Depuis l’enfance, la petite Harlean exerce sur tout le monde un étrange pouvoir de séduction. Pendant ce temps, l’Amérique vit sa vie, la terre continue de tourner avec son lot de petites joies et de grandes horreurs sans se douter qu’une star est née. Peu à peu chemine en elle l’intention de reprendre à son compte le désir de sa mère qu’elle fait sien. Ravissante, pleine de vie et si jeune, elle va débarquer à Hollywood au moment où le cinéma ébauche le tournant du parlant. Elle se met à camper devant la porte des studios.
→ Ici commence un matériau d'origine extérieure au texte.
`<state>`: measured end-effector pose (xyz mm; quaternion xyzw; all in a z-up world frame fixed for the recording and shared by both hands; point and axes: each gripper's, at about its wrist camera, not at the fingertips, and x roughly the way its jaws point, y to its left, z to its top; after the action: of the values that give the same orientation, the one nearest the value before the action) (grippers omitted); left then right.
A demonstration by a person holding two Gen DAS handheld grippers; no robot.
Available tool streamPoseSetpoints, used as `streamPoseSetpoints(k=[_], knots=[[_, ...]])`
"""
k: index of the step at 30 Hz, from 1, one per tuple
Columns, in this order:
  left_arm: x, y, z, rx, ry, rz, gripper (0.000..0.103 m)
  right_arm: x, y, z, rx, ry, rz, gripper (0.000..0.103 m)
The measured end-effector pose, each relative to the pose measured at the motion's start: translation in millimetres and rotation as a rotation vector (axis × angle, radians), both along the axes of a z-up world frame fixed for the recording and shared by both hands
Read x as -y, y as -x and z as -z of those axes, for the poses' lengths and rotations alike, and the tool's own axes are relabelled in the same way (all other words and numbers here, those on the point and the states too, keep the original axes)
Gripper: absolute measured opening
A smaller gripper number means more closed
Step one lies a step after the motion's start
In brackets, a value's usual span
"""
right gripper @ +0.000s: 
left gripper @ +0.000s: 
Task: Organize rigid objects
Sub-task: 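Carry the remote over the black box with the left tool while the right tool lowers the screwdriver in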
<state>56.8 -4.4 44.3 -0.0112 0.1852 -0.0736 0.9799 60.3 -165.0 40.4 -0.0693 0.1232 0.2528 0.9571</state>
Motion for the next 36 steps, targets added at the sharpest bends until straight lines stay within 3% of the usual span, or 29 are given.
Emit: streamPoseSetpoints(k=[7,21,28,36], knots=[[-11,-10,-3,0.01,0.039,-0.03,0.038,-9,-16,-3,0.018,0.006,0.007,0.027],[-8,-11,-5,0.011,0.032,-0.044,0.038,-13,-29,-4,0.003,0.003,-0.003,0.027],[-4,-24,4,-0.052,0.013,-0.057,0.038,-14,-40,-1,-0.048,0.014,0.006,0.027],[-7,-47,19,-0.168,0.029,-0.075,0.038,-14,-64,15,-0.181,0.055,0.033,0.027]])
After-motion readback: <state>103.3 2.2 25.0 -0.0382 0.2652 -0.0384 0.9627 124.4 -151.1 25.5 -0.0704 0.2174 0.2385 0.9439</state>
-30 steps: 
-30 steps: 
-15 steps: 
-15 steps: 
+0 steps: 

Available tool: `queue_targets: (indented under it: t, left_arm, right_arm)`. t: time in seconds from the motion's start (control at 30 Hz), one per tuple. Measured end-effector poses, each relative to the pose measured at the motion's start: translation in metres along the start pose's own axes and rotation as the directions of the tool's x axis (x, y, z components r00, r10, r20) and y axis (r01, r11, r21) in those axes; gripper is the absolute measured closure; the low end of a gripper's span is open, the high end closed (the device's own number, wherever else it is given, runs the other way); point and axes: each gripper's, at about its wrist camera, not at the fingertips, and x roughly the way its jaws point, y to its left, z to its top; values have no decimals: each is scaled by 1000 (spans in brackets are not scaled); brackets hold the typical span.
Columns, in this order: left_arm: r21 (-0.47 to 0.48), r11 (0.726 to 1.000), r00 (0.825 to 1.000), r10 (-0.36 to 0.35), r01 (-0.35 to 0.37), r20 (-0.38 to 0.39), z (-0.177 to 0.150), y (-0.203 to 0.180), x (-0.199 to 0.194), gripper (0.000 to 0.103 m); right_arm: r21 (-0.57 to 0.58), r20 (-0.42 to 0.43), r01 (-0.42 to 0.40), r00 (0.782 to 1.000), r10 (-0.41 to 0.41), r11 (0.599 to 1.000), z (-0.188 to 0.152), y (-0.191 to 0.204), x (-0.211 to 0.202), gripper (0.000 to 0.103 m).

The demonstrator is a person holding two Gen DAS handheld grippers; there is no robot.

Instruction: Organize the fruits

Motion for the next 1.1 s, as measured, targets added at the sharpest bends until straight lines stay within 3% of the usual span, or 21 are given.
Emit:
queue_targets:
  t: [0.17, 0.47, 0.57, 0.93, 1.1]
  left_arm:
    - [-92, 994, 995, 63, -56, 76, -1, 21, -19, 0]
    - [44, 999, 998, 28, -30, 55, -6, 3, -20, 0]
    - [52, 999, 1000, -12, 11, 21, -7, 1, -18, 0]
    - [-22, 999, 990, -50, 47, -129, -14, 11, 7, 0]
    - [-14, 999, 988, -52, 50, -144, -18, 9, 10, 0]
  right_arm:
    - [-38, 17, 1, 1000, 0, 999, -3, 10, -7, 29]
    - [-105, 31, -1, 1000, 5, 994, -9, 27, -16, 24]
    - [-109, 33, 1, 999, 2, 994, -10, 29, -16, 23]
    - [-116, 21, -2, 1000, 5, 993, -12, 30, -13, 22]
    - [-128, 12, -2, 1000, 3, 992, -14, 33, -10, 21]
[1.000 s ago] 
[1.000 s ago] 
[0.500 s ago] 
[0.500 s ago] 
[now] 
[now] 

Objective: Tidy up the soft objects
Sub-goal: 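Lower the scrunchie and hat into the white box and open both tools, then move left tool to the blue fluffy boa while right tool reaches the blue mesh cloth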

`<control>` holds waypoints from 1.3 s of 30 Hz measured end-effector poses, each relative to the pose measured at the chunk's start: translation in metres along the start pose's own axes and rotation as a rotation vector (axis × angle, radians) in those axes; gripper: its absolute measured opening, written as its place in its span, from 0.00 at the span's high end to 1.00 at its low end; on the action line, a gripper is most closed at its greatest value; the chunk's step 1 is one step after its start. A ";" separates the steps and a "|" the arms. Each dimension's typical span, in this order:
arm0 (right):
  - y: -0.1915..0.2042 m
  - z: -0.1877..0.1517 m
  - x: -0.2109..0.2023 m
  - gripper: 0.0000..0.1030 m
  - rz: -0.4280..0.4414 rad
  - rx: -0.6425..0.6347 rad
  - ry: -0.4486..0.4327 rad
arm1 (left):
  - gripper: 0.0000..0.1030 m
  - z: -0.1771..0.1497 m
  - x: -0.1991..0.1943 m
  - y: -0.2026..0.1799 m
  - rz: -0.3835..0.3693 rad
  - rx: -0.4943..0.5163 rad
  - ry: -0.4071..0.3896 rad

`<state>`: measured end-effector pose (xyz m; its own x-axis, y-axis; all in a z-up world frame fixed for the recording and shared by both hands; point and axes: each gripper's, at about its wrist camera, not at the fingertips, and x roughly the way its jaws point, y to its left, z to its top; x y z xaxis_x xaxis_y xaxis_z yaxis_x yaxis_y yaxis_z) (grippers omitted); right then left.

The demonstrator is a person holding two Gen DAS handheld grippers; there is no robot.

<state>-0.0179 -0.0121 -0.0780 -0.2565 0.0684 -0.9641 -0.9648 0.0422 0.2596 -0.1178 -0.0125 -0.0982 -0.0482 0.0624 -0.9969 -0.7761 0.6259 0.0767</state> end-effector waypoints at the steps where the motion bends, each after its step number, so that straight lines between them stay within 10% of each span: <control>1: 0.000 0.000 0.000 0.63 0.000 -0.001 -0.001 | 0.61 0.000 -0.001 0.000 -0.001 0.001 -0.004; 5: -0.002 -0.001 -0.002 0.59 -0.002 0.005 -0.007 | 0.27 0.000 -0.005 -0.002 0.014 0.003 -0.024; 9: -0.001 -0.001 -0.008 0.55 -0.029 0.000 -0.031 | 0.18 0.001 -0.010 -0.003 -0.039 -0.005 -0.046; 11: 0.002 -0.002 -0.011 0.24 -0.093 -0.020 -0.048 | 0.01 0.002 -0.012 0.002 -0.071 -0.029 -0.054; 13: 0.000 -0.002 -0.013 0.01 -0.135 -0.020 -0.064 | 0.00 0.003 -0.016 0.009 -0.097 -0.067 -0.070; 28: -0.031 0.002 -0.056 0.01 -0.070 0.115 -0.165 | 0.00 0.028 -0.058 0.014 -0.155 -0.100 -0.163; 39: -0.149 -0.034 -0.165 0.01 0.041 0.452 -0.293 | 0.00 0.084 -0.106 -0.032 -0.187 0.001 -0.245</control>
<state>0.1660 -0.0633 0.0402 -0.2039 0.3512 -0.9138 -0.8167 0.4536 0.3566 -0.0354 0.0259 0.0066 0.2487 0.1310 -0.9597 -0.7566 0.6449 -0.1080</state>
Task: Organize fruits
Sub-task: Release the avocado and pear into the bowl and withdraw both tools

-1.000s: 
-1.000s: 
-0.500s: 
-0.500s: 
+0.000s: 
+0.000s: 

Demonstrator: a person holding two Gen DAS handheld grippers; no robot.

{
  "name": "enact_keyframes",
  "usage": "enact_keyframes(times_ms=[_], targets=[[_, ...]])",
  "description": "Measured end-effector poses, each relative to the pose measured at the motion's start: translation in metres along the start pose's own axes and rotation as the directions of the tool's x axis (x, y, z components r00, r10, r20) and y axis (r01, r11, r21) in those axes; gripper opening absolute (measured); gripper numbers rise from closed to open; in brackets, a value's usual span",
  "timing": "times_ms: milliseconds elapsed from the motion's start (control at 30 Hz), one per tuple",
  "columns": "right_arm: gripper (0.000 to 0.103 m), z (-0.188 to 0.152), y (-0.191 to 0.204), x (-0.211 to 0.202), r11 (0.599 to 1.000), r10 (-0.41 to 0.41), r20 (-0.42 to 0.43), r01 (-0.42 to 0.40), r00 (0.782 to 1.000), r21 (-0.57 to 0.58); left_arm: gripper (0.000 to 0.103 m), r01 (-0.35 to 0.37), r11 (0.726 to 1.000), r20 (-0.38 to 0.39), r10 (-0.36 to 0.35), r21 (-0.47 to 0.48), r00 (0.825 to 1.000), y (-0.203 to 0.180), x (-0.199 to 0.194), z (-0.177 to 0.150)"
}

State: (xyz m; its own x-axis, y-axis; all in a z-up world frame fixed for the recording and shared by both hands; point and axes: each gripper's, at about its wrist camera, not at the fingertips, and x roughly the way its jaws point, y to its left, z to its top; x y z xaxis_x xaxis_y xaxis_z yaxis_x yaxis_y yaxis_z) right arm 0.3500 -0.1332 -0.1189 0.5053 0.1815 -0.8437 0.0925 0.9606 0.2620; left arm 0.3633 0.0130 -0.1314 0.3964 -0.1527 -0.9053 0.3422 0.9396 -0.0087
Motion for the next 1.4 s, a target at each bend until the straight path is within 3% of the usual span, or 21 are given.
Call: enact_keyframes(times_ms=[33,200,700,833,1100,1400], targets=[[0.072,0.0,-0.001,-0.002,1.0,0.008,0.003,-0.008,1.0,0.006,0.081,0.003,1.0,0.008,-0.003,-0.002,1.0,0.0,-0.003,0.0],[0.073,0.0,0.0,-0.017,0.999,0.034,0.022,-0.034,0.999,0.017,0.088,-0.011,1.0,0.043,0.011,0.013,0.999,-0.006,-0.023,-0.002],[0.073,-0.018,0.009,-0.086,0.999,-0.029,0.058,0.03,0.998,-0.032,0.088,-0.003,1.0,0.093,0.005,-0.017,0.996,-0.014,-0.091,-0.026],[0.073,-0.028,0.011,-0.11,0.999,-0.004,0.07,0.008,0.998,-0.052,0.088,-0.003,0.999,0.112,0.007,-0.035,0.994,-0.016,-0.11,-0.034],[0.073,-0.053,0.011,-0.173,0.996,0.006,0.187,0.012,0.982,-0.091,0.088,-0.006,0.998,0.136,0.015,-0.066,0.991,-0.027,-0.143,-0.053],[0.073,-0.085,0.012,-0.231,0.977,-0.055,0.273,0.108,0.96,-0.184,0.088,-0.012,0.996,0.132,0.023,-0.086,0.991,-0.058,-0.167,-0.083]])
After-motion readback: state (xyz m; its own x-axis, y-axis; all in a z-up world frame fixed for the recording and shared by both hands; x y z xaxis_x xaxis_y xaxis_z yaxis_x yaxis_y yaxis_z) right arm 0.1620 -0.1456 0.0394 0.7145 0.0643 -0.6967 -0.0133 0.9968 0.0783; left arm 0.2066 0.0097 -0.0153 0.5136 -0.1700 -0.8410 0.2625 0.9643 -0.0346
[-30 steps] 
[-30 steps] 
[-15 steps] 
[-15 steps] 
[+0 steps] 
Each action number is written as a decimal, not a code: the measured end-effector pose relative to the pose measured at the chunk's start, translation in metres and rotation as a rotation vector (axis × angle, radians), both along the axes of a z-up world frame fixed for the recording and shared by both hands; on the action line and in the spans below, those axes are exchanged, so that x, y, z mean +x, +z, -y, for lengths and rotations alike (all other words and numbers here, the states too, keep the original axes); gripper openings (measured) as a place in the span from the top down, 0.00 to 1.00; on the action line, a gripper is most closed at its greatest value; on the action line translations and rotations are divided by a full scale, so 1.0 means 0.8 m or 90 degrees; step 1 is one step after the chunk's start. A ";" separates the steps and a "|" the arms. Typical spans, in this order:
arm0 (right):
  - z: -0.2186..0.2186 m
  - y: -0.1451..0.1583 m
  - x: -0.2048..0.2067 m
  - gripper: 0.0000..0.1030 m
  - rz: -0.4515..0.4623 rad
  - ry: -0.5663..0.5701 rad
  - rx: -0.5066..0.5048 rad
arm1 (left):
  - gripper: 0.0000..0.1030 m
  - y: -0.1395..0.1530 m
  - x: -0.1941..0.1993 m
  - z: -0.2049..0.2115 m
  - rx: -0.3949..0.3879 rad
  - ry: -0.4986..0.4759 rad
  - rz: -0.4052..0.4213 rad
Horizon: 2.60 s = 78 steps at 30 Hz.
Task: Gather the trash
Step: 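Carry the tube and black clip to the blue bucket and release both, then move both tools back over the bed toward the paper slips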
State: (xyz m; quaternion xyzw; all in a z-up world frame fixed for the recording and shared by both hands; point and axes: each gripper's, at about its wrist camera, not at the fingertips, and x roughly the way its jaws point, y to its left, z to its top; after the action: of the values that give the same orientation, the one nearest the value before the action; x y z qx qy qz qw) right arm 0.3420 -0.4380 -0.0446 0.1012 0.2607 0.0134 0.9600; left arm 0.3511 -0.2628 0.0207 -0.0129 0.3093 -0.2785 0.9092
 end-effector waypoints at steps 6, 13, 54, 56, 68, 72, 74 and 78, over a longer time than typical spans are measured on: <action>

Un jour, elles finiront par s’ouvrir toutes grandes C’est ainsi que Harlean Carpenter, reprenant le prénom et le nom de jeune fille de sa mère deviendra, dès 1930, la célèbre Jean Harlow, celle qui surpassera toutes ses rivales et tournera plus de vingt films en seulement six ans.
Mais qu’est-ce qui a créé sa gloire ? La réponse tient en deux attributs : ses seins, « Harlow c’était la perfection des seins ». « Il y a des seins… il y a tant de seins à Hollywood… et puis les seins de Jane Harlow (des effets d’annonce, des coups médiatiques… jouant d’adresses ou de déséquilibres pour ponctuer chaque geste de l’actrice de leurs mouvements sensationnels, attendus comme des répliques sues par cœur). Et sa chevelure, « et puis il y a les cheveux de Jane Harlow (en halo, mais ils n’étaient pas divins puisque leurs mouvements semblaient irrationnels, ils n’étaient pas humains puisqu’ils éclairaient comme l’uranium, ils n’étaient pas diaboliques puisqu’ils étaient bienfaisants… Ils étaient devenus une puissance cosmique et une sorte de loi de la nature) ».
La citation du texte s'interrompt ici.